Stolonica socialis is a species of tunicate or sea squirt in the family Styelidae, commonly known as orange sea grapes. It is native to the northeastern Atlantic Ocean, where it lives on the rocky seabed in shallow water.

==Description==
Stolonica socialis is a colonial tunicate forming small clusters of zooids, joined at the base by a mat of stolons. Each zooid is up to 2 cm high, rectangular or ovoid. Both of the small siphons on each zooid are situated near the apex. The outer surface of each zooids is smooth and sand does not adhere to it, although sand does adhere to the mat of stolons. Although most colonies are orange, some are yellow and others pale brown. The colonies spread across the rocks and can form large sheets. In winter, orange-red buds develop on the stolons. Similar species with which it could be confused include Dendrodoa grossularia and Distomus variolosus, but both of these are red.

==Distribution==
Stolonica socialis is found in the northeastern Atlantic Ocean, the Irish Sea and the English Channel. Its range includes the coasts of northwestern Ireland and southeastern Ireland, Wales, southwestern England and northwestern France. It grows on rocks, including those swept by strong currents, at depths from 5 to 35 m or more.
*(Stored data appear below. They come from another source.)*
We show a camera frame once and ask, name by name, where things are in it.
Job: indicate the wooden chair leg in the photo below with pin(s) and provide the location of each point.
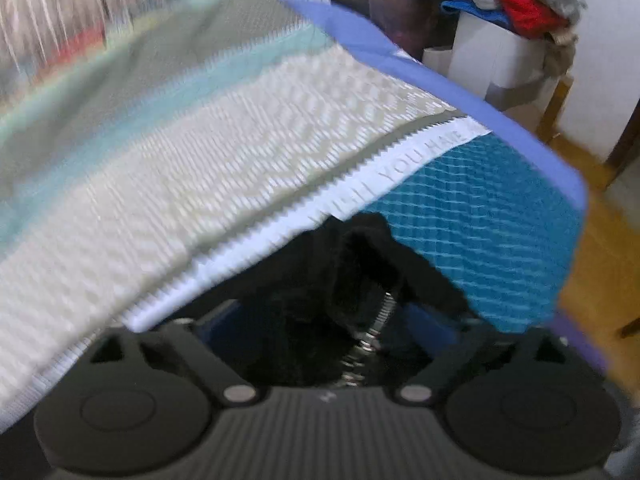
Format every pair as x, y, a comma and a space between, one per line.
555, 105

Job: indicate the black pants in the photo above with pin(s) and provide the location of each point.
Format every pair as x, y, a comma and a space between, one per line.
300, 310

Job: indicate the purple mattress cover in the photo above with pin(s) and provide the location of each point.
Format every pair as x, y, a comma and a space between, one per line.
500, 122

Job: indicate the dark wooden furniture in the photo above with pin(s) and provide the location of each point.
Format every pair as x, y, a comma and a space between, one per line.
627, 140

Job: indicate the beige garment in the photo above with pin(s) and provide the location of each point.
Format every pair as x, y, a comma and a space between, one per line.
557, 52

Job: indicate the clear storage box teal lid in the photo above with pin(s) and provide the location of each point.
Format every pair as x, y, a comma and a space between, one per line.
400, 15

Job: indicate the striped beige curtain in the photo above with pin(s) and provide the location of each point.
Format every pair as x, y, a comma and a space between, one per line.
60, 5

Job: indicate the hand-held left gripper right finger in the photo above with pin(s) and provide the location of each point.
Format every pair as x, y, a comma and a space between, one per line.
430, 322

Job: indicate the white box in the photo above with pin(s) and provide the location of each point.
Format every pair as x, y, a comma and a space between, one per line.
495, 60

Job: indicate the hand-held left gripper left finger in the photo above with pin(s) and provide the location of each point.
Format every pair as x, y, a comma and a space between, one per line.
212, 322

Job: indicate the patterned blue bed sheet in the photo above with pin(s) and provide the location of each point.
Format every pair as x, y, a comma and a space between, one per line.
200, 160

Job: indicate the blue garment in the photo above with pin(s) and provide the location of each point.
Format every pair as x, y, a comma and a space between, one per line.
470, 8
It favours shaded rocks, boulders and overhangs, and can form large populations. At exceptionally low tides, it may be found under overhanging rocks on the foreshore.

==Biology==
Like other tunicates, Stolonica socialis is a filter feeder, water being sucked into the hollow body of each zooid via an inhalent siphon, large particles being rejected by tentacles at the siphon entrance. Edible particles are sieved out of the water stream, and the water is then pumped out through the exhalent siphon. The colony grows by the stolons extending across the rock surface and budding new zooids at intervals, with large patches of zooids often being formed. In winter these buds may remain dormant as small spherical outgrowths, and with the arrival of warmer weather in the spring, growth can restart and the spherules can develop into zooids. In adverse conditions, sexual reproduction takes place, with eggs and sperm being liberated into the water column.

The tissues of this tunicate contain stolonoxides, secondary metabolites that have been found to have cytotoxic effects; this may be the reason that the tunics remain largely clear of epibionts whereas many other tunicates are heavily colonised by other organisms.